Water-in-salt electrolytes (WISE) have emerged as a promising route for the development of safe and high-voltage aqueous lithium-ion batteries, owing to their expanded electrochemical stability window (ESW) and reduced safety issue. Despite this potential, the long-term cycling performance of WISE-based cells remains hindered by multiple degradation phenomena all related to water, including hydrogen and oxygen evolution reactions, carbon corrosion, and interfacial instabilities. In this study, the electrochemical behavior and degradation mechanisms of full cells based on LiFePO₄ and TiS₂ electrodes are systematically investigated in 21 m LiTFSI electrolyte. Gas evolution is quantified using online electrochemical mass spectrometry (OEMS), while surface chemistry and morphology were analyzed via X-ray photoelectron spectroscopy (XPS), scanning electron microscopy (SEM), and synchrotron-based hard X-ray photoelectron spectroscopy (HAXPES).
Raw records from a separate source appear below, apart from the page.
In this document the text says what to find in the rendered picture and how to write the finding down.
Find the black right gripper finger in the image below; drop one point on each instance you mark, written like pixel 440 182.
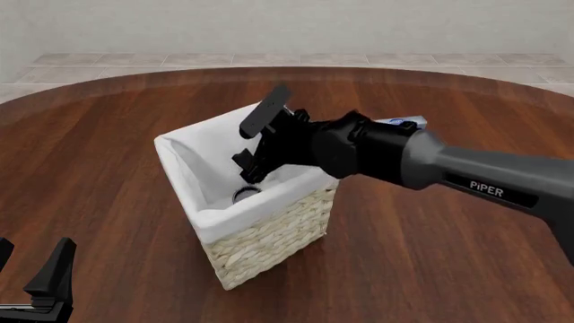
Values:
pixel 242 159
pixel 255 176

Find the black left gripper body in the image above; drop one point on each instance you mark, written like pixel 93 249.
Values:
pixel 31 311

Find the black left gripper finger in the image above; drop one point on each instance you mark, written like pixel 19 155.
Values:
pixel 4 252
pixel 53 272

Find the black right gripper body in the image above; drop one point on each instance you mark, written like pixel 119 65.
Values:
pixel 280 148

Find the dark soup tin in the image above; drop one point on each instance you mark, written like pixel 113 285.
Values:
pixel 246 194

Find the grey and black right robot arm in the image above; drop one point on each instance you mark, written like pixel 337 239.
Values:
pixel 448 165

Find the woven basket with white lining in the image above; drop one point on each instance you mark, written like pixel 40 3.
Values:
pixel 269 242

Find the flat plate on black stalk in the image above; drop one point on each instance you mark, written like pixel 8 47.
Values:
pixel 264 112

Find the blue and white food box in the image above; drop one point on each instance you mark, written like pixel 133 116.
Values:
pixel 406 120

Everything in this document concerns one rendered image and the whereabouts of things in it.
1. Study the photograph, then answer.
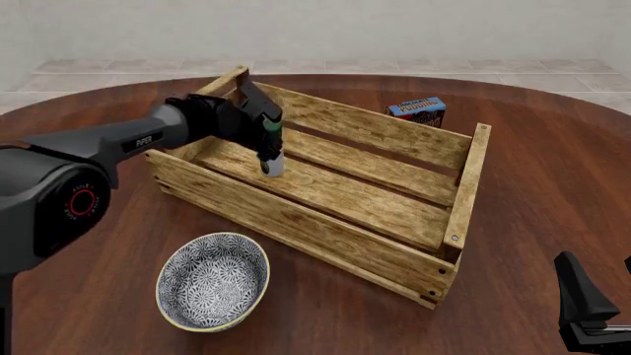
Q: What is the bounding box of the patterned blue white bowl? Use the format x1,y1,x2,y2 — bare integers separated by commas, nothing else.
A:
155,231,271,333

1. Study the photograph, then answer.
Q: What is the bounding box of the chocolate pudding box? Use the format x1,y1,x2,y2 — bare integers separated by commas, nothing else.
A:
385,96,448,130

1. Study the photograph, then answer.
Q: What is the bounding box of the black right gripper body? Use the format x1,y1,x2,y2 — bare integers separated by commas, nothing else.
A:
556,319,631,355

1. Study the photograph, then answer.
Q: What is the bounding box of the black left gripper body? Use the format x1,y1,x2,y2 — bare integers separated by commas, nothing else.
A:
235,78,285,124

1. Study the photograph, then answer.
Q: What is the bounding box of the white salad dressing bottle green cap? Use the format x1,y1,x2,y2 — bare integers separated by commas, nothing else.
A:
259,116,287,179

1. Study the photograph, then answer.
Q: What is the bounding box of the wooden slat tray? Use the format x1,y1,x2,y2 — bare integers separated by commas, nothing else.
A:
144,65,493,311

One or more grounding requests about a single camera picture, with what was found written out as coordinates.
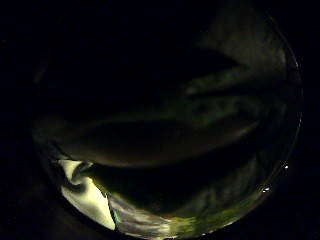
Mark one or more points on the white cloth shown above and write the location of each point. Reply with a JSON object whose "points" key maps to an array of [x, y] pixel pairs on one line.
{"points": [[87, 197]]}

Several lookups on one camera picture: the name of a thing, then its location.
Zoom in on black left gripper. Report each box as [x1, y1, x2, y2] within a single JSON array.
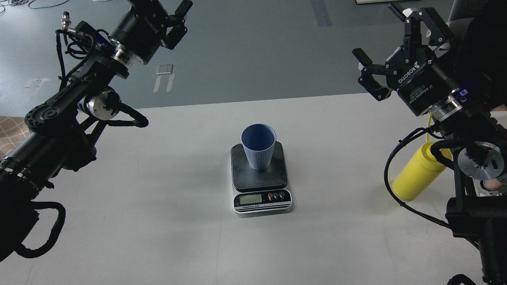
[[109, 0, 193, 65]]

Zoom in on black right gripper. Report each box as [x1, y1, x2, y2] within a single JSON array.
[[352, 2, 463, 117]]

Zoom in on yellow squeeze bottle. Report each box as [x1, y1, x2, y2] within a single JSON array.
[[391, 133, 446, 201]]

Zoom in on blue ribbed cup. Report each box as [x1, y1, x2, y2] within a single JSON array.
[[241, 124, 276, 171]]

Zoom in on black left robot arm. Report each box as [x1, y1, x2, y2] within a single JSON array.
[[1, 0, 193, 260]]

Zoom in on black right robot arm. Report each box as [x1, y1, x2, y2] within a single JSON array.
[[353, 0, 506, 285]]

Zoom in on digital kitchen scale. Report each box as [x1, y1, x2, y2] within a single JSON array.
[[230, 141, 294, 218]]

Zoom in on beige checkered cloth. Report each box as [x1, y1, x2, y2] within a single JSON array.
[[0, 116, 31, 159]]

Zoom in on black floor cables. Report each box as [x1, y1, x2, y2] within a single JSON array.
[[0, 0, 70, 15]]

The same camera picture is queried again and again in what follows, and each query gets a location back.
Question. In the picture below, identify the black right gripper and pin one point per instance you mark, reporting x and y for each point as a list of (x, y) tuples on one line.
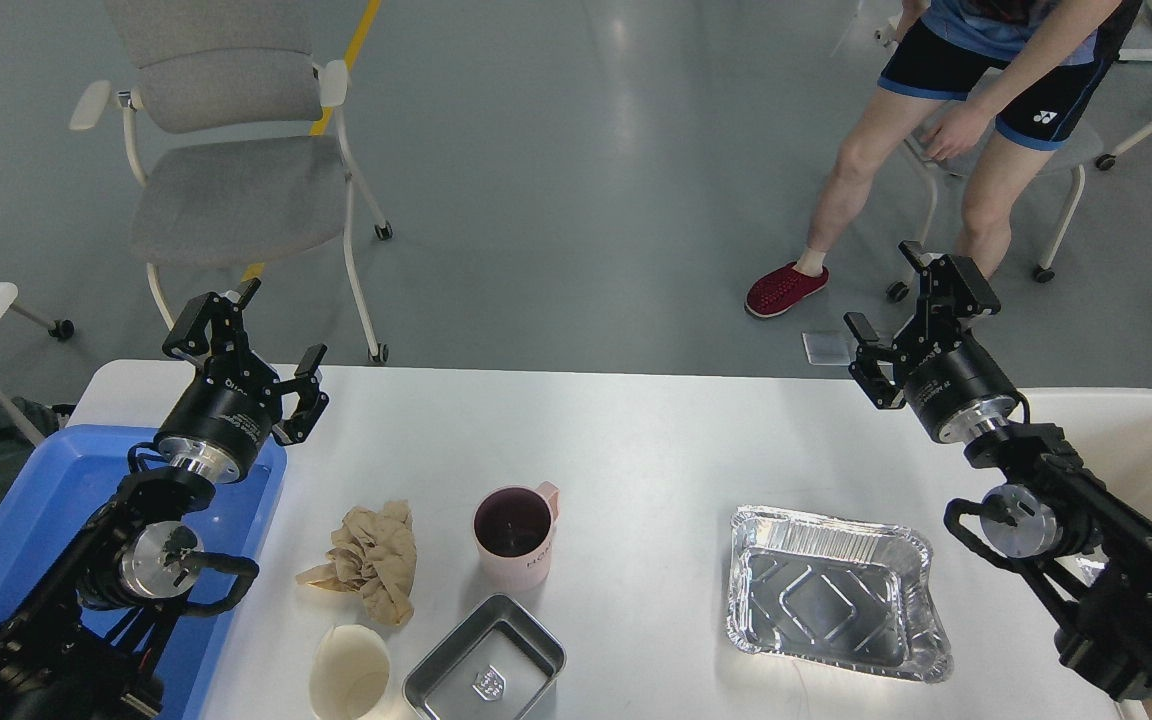
[(954, 387)]

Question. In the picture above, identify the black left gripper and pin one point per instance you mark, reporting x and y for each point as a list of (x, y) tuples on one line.
[(234, 403)]

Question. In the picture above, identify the brown paper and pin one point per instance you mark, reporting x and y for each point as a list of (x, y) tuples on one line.
[(374, 556)]

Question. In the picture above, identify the aluminium foil tray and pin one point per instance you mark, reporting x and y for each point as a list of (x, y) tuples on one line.
[(838, 592)]

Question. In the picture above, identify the pink plastic mug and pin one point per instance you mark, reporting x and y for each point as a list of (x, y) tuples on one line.
[(515, 528)]

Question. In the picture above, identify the white paper cup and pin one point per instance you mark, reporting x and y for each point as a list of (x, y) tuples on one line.
[(350, 675)]

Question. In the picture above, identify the small steel tray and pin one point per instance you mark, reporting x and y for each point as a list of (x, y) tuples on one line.
[(498, 663)]

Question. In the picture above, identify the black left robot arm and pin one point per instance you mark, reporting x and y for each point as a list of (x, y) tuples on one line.
[(85, 640)]

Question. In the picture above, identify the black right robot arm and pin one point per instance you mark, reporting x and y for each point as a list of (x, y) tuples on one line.
[(1083, 552)]

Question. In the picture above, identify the grey office chair left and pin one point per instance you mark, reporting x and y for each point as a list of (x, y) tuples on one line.
[(211, 64)]

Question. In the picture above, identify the person in shorts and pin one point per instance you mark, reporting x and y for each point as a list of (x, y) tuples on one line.
[(1010, 78)]

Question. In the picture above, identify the white plastic bin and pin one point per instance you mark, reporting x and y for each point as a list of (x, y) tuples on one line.
[(1112, 430)]

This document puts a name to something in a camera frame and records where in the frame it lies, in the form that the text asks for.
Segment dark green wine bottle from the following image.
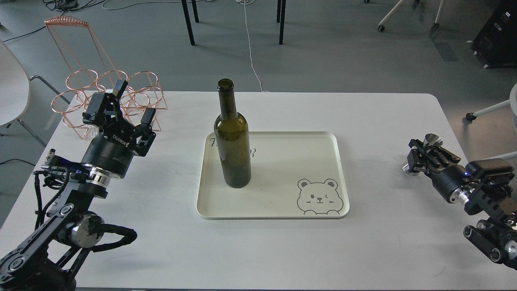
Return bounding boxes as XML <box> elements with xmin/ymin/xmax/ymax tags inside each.
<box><xmin>214</xmin><ymin>78</ymin><xmax>251</xmax><ymax>188</ymax></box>

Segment white chair base right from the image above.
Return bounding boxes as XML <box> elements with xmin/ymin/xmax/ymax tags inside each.
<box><xmin>464</xmin><ymin>85</ymin><xmax>516</xmax><ymax>160</ymax></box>

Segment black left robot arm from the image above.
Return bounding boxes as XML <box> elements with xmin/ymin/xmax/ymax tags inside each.
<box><xmin>1</xmin><ymin>80</ymin><xmax>156</xmax><ymax>291</ymax></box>

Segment white cable on floor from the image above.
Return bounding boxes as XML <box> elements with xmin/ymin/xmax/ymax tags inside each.
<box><xmin>236</xmin><ymin>0</ymin><xmax>270</xmax><ymax>93</ymax></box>

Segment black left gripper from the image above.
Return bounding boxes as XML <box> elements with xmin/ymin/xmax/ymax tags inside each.
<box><xmin>81</xmin><ymin>80</ymin><xmax>156</xmax><ymax>178</ymax></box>

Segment copper wire wine rack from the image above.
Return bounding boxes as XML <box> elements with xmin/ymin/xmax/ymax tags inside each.
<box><xmin>44</xmin><ymin>16</ymin><xmax>168</xmax><ymax>142</ymax></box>

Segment white rolling chair legs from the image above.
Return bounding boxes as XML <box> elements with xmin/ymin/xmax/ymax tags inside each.
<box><xmin>377</xmin><ymin>0</ymin><xmax>447</xmax><ymax>33</ymax></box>

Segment black equipment case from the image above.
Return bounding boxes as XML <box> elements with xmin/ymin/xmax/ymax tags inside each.
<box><xmin>471</xmin><ymin>0</ymin><xmax>517</xmax><ymax>68</ymax></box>

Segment silver metal jigger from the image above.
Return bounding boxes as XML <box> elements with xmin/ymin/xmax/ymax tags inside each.
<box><xmin>402</xmin><ymin>134</ymin><xmax>443</xmax><ymax>176</ymax></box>

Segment black cables on floor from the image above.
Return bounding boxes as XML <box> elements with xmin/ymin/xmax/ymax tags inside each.
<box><xmin>2</xmin><ymin>0</ymin><xmax>106</xmax><ymax>43</ymax></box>

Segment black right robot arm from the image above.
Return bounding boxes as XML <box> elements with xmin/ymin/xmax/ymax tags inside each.
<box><xmin>403</xmin><ymin>134</ymin><xmax>517</xmax><ymax>269</ymax></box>

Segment cream bear serving tray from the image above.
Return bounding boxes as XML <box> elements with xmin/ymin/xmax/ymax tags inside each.
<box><xmin>196</xmin><ymin>131</ymin><xmax>350</xmax><ymax>219</ymax></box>

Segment black table legs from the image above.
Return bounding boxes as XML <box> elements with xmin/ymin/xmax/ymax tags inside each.
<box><xmin>181</xmin><ymin>0</ymin><xmax>286</xmax><ymax>46</ymax></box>

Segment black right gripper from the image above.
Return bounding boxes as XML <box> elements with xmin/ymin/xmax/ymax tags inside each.
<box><xmin>407</xmin><ymin>146</ymin><xmax>477</xmax><ymax>203</ymax></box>

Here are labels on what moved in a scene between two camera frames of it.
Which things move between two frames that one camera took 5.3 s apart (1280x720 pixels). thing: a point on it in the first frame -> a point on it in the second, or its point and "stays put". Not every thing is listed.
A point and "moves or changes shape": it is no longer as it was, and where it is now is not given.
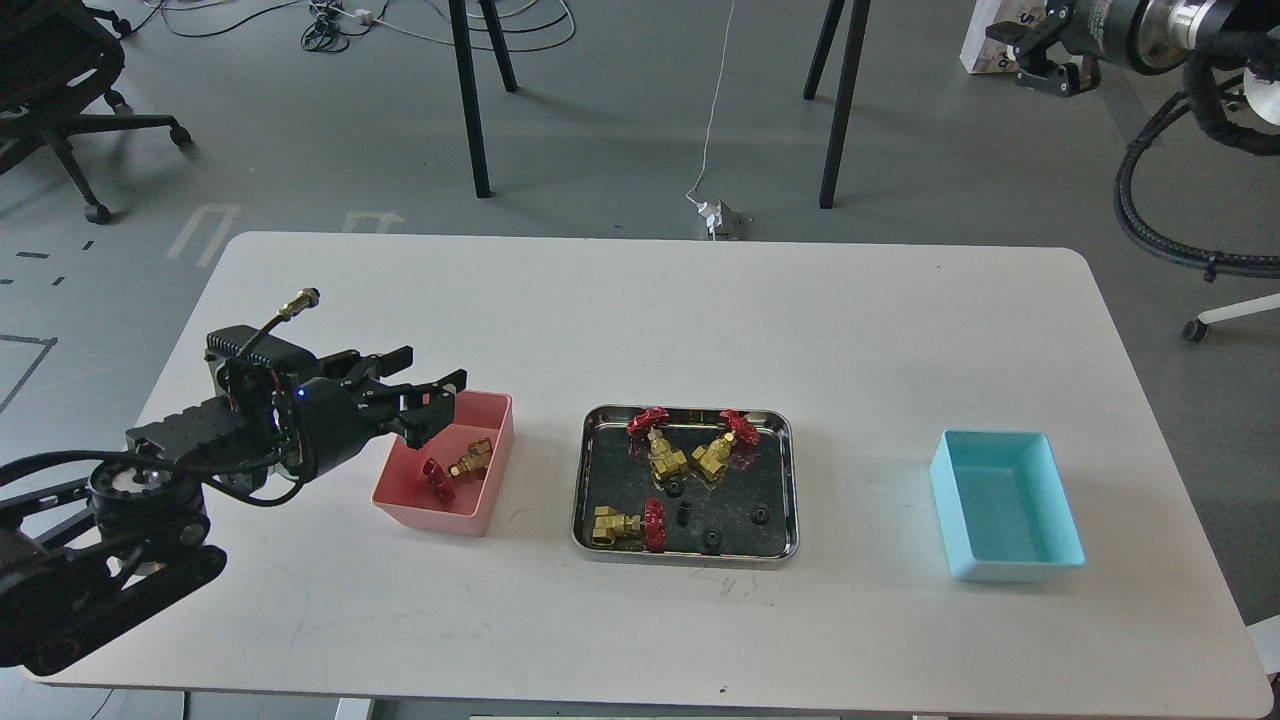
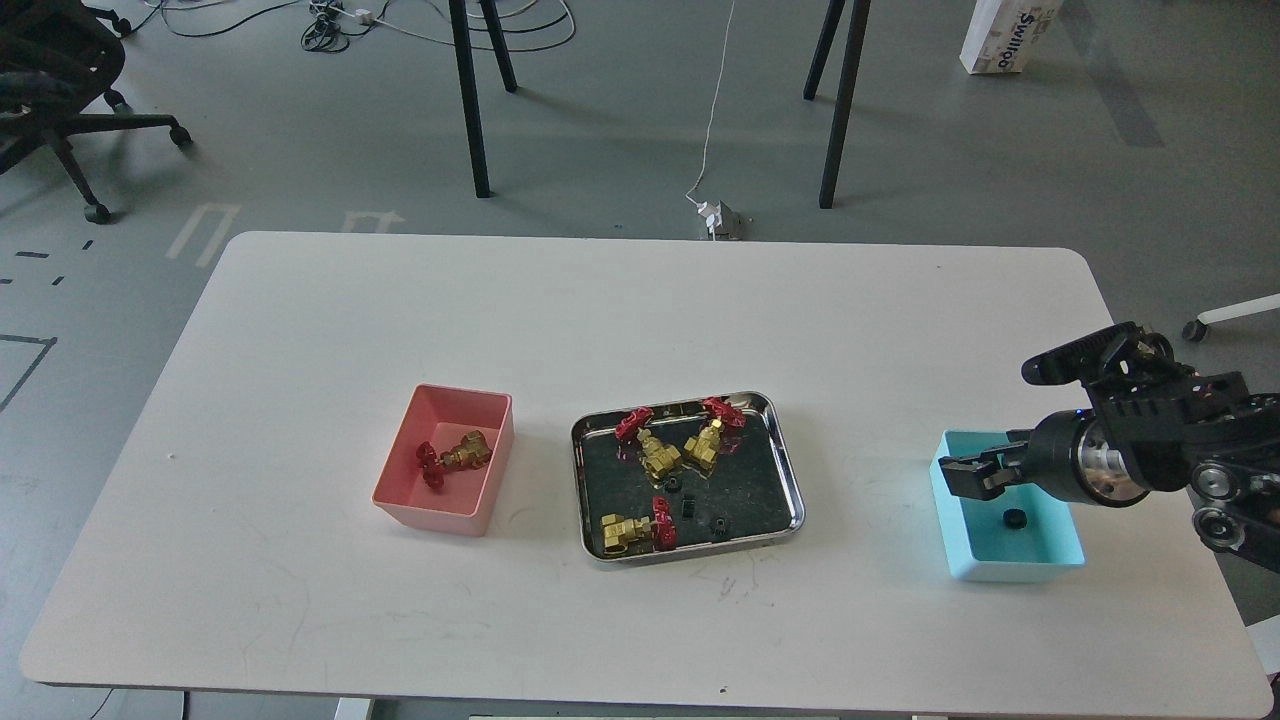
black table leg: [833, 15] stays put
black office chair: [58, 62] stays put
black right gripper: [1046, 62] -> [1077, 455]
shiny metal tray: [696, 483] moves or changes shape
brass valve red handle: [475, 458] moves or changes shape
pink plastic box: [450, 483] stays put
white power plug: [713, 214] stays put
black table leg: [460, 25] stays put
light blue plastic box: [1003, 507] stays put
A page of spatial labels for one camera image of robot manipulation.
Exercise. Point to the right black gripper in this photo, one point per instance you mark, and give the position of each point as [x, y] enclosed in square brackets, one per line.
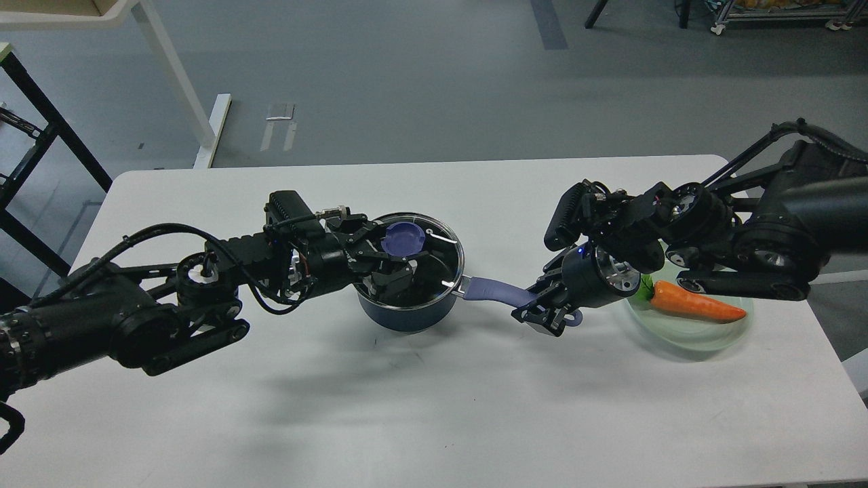
[591, 277]

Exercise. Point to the wheeled metal cart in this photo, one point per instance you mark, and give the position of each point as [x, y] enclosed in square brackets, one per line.
[833, 15]

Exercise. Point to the arm camera module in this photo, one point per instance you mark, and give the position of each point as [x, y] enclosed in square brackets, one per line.
[564, 228]
[288, 210]

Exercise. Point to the black metal stand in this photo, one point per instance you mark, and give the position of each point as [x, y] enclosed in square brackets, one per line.
[56, 129]

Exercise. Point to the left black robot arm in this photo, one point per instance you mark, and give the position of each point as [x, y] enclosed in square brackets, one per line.
[156, 318]

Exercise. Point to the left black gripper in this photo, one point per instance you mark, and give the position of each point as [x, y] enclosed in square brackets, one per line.
[324, 266]

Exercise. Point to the right arm camera module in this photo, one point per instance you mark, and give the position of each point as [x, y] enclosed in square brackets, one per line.
[564, 228]

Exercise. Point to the dark blue saucepan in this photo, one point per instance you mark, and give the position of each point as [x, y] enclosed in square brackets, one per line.
[422, 314]

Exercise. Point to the glass lid with blue knob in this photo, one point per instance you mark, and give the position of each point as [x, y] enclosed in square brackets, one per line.
[405, 233]

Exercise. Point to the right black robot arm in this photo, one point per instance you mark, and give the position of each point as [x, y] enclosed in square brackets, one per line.
[763, 226]

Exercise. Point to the orange toy carrot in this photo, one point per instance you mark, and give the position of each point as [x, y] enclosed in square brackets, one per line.
[668, 297]

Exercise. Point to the pale green plate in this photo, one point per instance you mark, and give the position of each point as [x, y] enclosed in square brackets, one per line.
[691, 334]

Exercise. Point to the left arm camera module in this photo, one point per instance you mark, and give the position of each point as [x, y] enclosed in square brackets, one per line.
[288, 210]
The results demonstrate that both electrode materials undergo significant parasitic reactions—even within the ESW—leading to the formation of a LiF-rich but unstable solid electrolyte interphase and progressive accumulation of salt decomposition products. The degradation is further influenced by electrochemical parameters such as C-rate, electrode balancing, and voltage window.